Allí donde haya lugar para la interpretación, habrá ámbito para la paranoia, y ésta tiene una relación extrañamente esencial con la mentalidad adquisitiva. «Perder y ganar son como hermanos, tal para cual,» como dice la esposa de Pahom al comienzo de la mortal aventura. Ganar inevitablemente va acompañado de una persistente sensación de que hay una deuda de pérdida con el mundo –y éste puede estar confabulando para cobrársela, por medio de alguien o algo que esté, convenientemente, disponible. Grenville es particularmente brillante en seguir las acciones de la paranoia en el entorno colonial temprano, en el cual la adquisición de tierras va acompañado de violentas representaciones que son avivadas en todas las conversaciones acerca de «los negros». A falta de límites físicos, sus angustias por la intrusión o la invasión son incesantes; la interpretación de los movimientos de los aborígenes se convierte en un proceso cada vez más tenso. Se alcanza un punto de crisis cuando los aborígenes se reúnen para celebrar un corroboree y empiezan a golpear la tierra en sus danzas. Esto ocurre en una sección de la novela que Grenville titula «Fijando los límites.»

Hay que construir una valla alrededor de la cabaña –más que una valla, una barricada– pero no hay modo de evitar que penetre la paranoia, sin duda el más peligroso de todos los demonios humanos, y las líneas de la determinación personal convergen en la inevitable catástrofe. Se produce una matanza, tan brutal como cualquiera de las que figuren en los anales de la brutalidad humana. Después, se establece una especie de calma, versión sintética del equilibrio que Thornhill conoció de forma tan breve. Su futuro se extiende a través de fases de creciente prosperidad, pero hay ahora cicatrices en esa línea vital, que se expanden hacia futuras vidas en la economía en desarrollo de la colonia. En la última escena de la novela, antes de tomar el catalejo para contemplar el entorno, Thornhill observa a un viejo aborigen que está alisando el suelo con la palma de la mano y, en la segunda epifanía de la naturaleza caída en desgracia, se da cuenta de que ha perdido su propia conexión con la tierra.

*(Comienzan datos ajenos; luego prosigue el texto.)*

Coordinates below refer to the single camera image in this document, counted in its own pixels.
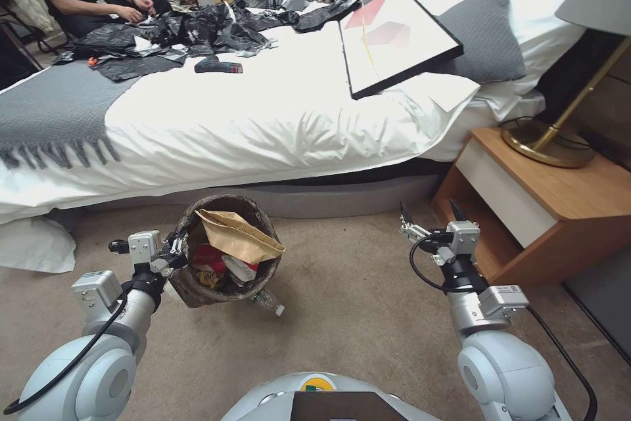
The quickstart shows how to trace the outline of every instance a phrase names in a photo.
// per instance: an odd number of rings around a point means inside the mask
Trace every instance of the gray throw blanket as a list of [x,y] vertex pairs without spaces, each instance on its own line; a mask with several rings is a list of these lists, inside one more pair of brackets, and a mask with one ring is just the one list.
[[84,61],[53,66],[0,94],[0,158],[8,168],[46,168],[42,154],[60,167],[71,168],[70,147],[85,167],[84,145],[94,149],[102,164],[103,144],[117,162],[105,133],[105,113],[138,78],[114,83]]

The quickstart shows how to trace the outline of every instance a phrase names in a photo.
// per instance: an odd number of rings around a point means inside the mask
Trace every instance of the trash can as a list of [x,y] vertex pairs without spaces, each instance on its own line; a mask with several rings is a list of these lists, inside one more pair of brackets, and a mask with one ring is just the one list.
[[168,240],[170,242],[173,242],[176,238],[183,238],[182,250],[189,262],[184,268],[174,270],[169,277],[169,282],[186,306],[190,308],[214,303],[239,301],[258,293],[274,276],[281,257],[259,263],[256,278],[247,282],[244,286],[237,286],[233,283],[219,292],[202,285],[197,280],[191,262],[197,246],[199,244],[208,243],[208,237],[206,236],[202,219],[195,213],[195,211],[202,209],[238,213],[248,224],[278,241],[278,236],[274,231],[274,226],[271,224],[269,217],[258,204],[250,198],[234,194],[209,196],[190,206],[177,224],[175,230],[169,234]]

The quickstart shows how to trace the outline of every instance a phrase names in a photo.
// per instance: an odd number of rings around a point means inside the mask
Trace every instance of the abstract artwork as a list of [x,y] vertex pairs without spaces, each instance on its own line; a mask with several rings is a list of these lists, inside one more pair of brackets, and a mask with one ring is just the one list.
[[362,0],[340,21],[351,96],[377,94],[462,55],[462,44],[416,0]]

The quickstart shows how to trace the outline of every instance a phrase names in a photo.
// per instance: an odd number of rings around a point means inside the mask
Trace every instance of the headboard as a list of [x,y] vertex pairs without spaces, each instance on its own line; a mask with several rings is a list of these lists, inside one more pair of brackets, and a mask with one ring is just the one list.
[[546,98],[540,118],[555,121],[622,41],[620,35],[587,30],[539,80]]

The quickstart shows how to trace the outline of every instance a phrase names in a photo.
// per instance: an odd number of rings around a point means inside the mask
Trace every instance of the plastic water bottle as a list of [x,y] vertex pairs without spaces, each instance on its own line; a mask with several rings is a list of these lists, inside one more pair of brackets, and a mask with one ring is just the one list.
[[257,306],[273,311],[277,316],[283,314],[285,310],[285,306],[281,305],[273,293],[265,288],[250,296],[250,300]]

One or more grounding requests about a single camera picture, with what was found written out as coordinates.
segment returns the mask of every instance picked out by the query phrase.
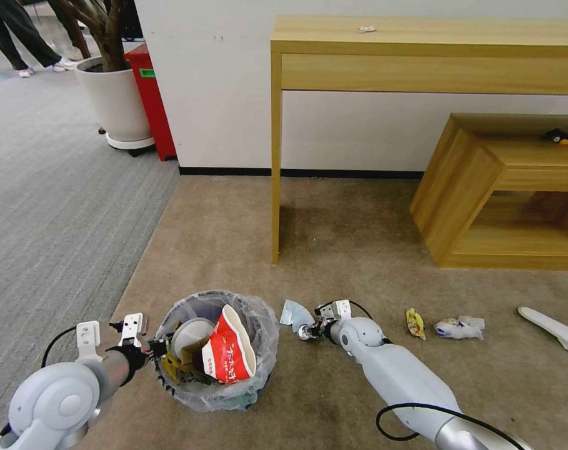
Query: red trash bin
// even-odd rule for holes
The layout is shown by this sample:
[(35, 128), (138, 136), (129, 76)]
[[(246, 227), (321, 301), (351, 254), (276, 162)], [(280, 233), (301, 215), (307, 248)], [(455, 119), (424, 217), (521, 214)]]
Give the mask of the red trash bin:
[(151, 57), (148, 54), (146, 44), (142, 44), (131, 52), (126, 53), (126, 59), (129, 61), (134, 71), (136, 85), (142, 97), (142, 104), (151, 126), (154, 144), (157, 147), (159, 159), (165, 161), (169, 157), (177, 157), (176, 147), (173, 145), (171, 130), (167, 122), (167, 115), (163, 107), (161, 93), (157, 79), (154, 77), (154, 69), (152, 68)]

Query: black baseboard
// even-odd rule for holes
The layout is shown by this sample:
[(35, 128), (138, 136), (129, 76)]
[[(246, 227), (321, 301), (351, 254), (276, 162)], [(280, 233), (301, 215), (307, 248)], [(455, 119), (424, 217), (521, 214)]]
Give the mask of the black baseboard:
[[(271, 176), (271, 169), (242, 167), (180, 167), (180, 175), (237, 175)], [(297, 178), (372, 178), (372, 179), (421, 179), (419, 171), (356, 171), (319, 169), (282, 169), (283, 177)]]

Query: white wall
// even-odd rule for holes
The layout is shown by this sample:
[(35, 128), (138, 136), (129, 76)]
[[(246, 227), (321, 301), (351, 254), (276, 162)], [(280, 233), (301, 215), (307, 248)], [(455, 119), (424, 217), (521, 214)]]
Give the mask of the white wall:
[[(179, 164), (266, 168), (278, 14), (568, 18), (568, 0), (136, 0)], [(568, 113), (568, 97), (287, 92), (282, 166), (424, 170), (450, 112)]]

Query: wooden cabinet
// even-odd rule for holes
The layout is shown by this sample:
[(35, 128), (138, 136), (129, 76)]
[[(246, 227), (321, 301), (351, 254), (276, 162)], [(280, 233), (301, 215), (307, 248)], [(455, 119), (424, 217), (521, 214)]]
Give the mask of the wooden cabinet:
[(411, 204), (443, 267), (568, 270), (568, 116), (452, 114)]

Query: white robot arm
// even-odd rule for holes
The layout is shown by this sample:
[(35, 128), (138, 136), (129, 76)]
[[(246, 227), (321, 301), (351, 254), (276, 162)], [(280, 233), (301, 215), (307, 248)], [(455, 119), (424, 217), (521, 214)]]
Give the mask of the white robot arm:
[[(532, 450), (516, 438), (461, 413), (450, 388), (406, 348), (394, 345), (366, 317), (351, 317), (348, 300), (319, 308), (319, 321), (298, 330), (301, 339), (325, 336), (361, 364), (367, 380), (411, 430), (440, 450)], [(35, 372), (15, 392), (0, 450), (65, 450), (79, 443), (99, 408), (150, 358), (167, 353), (166, 341), (145, 342), (142, 314), (122, 323), (119, 344), (97, 354), (98, 322), (77, 325), (79, 358)]]
[(408, 440), (417, 436), (394, 438), (381, 429), (380, 416), (393, 410), (409, 429), (440, 450), (532, 450), (523, 441), (463, 415), (446, 383), (405, 347), (391, 343), (373, 320), (351, 317), (348, 300), (331, 302), (316, 312), (317, 324), (299, 328), (299, 337), (325, 336), (362, 366), (371, 386), (390, 405), (377, 418), (378, 428), (387, 437)]
[(0, 433), (0, 450), (65, 450), (86, 435), (100, 407), (149, 358), (167, 353), (164, 341), (146, 342), (143, 314), (128, 314), (119, 344), (97, 354), (99, 323), (77, 325), (79, 358), (44, 367), (17, 389), (9, 406), (9, 424)]

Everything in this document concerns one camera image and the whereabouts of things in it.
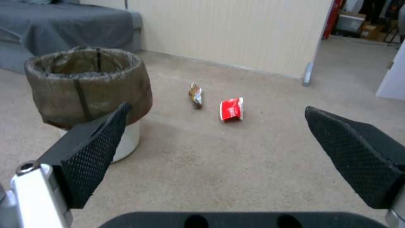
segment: crumpled wrapper
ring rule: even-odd
[[[198,87],[195,83],[190,85],[190,90],[188,91],[188,96],[194,102],[194,105],[200,109],[203,106],[203,98],[201,97],[203,90]]]

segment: trash can
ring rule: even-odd
[[[25,71],[43,122],[59,127],[61,134],[130,103],[113,162],[135,149],[139,120],[153,103],[149,76],[138,56],[120,49],[77,47],[31,58]]]

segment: cardboard box
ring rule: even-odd
[[[387,34],[384,33],[384,32],[379,32],[377,37],[374,40],[378,41],[378,42],[384,42],[384,38],[385,38],[386,35]]]
[[[361,28],[361,38],[375,40],[382,28],[383,26],[381,25],[371,25],[370,23],[365,22]]]

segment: white wall
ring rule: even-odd
[[[303,77],[332,0],[128,0],[142,49]],[[82,0],[124,8],[124,0]]]

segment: floor
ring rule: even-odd
[[[405,144],[405,102],[375,97],[396,50],[332,37],[310,87],[275,74],[143,52],[154,104],[141,142],[112,164],[74,227],[131,211],[347,211],[384,222],[335,170],[311,135],[307,105],[374,124]],[[203,89],[202,110],[187,91]],[[23,75],[0,70],[0,182],[57,139],[43,124]],[[244,120],[222,123],[219,103],[244,97]]]

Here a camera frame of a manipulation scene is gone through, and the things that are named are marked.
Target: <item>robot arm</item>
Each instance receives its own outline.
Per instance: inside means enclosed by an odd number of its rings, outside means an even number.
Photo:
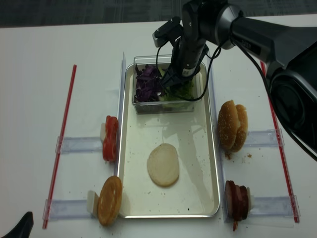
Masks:
[[[317,27],[287,27],[243,17],[226,0],[192,0],[183,6],[183,27],[175,17],[153,38],[170,41],[171,65],[164,87],[191,80],[208,53],[206,41],[223,49],[238,45],[267,64],[264,86],[274,111],[290,136],[315,160],[317,153]]]

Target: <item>red rod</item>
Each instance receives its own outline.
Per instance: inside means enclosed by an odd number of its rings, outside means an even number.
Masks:
[[[61,125],[61,130],[60,130],[60,135],[59,135],[60,138],[62,138],[64,136],[64,133],[65,133],[67,115],[68,115],[68,110],[69,110],[69,105],[70,105],[70,98],[71,98],[71,94],[72,94],[73,86],[74,86],[74,82],[75,82],[76,69],[77,69],[77,65],[74,64],[73,72],[72,72],[71,80],[70,80],[70,85],[69,85],[69,90],[68,90],[66,107],[65,107],[65,111],[64,111],[63,123]],[[47,214],[46,214],[47,219],[45,219],[44,222],[43,222],[43,227],[42,227],[43,229],[47,228],[48,222],[49,222],[48,219],[49,219],[49,215],[50,215],[51,202],[52,202],[52,198],[53,198],[55,179],[56,179],[57,168],[58,168],[58,163],[59,163],[59,156],[60,156],[60,153],[56,153],[55,164],[54,164],[53,175],[52,175],[51,186],[50,186],[50,192],[49,192],[49,197],[48,197],[48,202],[46,204],[46,207],[44,208],[44,211],[45,211],[45,209],[47,211]]]
[[[263,62],[261,62],[261,68],[262,68],[262,72],[264,74],[264,76],[266,75],[266,69],[265,69],[265,64]],[[278,122],[277,122],[277,117],[276,114],[274,112],[271,100],[268,99],[269,101],[269,107],[271,108],[271,113],[272,113],[272,118],[273,118],[273,123],[274,123],[274,127],[277,131],[279,131],[279,126],[278,126]],[[277,133],[276,134],[278,143],[281,144],[281,138],[280,138],[280,134]],[[289,177],[289,172],[288,172],[288,168],[287,168],[287,163],[286,163],[286,156],[285,156],[285,152],[284,152],[284,147],[279,146],[279,152],[281,154],[281,159],[282,159],[282,164],[283,164],[283,169],[284,169],[284,174],[285,174],[285,179],[286,179],[286,184],[287,184],[287,190],[288,190],[288,194],[291,198],[291,203],[292,203],[292,208],[293,208],[293,214],[294,214],[294,221],[296,223],[299,223],[299,212],[297,211],[297,206],[296,206],[296,201],[294,200],[294,192],[293,192],[293,188],[292,188],[292,183],[291,183],[291,178]]]

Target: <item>red tomato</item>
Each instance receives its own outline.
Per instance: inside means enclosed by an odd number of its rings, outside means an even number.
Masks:
[[[106,137],[103,143],[103,158],[106,161],[115,161],[117,130],[118,119],[116,117],[107,116]]]

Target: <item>stainless steel tray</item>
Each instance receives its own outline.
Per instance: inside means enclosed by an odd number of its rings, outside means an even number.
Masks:
[[[123,182],[120,216],[213,216],[219,209],[220,197],[208,92],[193,112],[138,115],[132,105],[133,72],[131,65],[121,82],[122,116],[116,168]],[[202,88],[207,77],[203,64],[199,77]],[[147,172],[148,156],[161,143],[174,145],[179,156],[179,179],[168,188],[155,185]]]

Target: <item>clear plastic container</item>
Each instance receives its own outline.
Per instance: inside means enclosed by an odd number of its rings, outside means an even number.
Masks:
[[[171,55],[163,55],[158,57],[158,66],[162,69],[167,69],[171,60]],[[158,101],[158,102],[137,102],[134,95],[136,95],[136,83],[137,83],[137,72],[135,65],[137,64],[138,69],[142,70],[146,65],[155,65],[156,56],[148,57],[135,57],[134,58],[134,77],[133,77],[133,97],[132,104],[138,114],[153,114],[153,113],[176,113],[176,112],[192,112],[196,102],[189,102],[184,100],[175,101]],[[201,95],[201,79],[198,73],[193,78],[193,97],[197,98]]]

La Australia blanca ha pedido por fin disculpas por los abusos de su historia, ¿pero dónde buscamos un modelo de coexistencia sostenible entre las economías indígenas y las del comercio industrializado? Las mismas medidas que toman las naciones devoradoras de combustibles a fin de reducir su huella de carbono han sido directamente decisivas para la reducción del abastecimiento de alimentos y en incrementar el precio de los granos básicos en partes del planeta donde todo lo que la gente puede permitirse es la comida. La sostenibilidad es uno de los distintivos de muchas economías indígenas, pero no puede resistir las dinámicas del crecimiento económico y el desarrollo industrial. En su libro Blessed Unrest (2007), Paul Hawken hace un inventario de de las economías locales indígenas a las que empresas industriales específicas han puesto en peligro, citando ejemplos de Borneo, Nigeria, Colombia, Guayana, Honduras, Chad, Botsuana, Chile, Marruecos, Brasil, Noruega y Australia.[10. Paul Hawken, Blessed Unrest, Viking, 2007.] El daño secundario no conoce límites, a medida que el cambio climático esparce el impacto de la empresa global por todo el mundo natural.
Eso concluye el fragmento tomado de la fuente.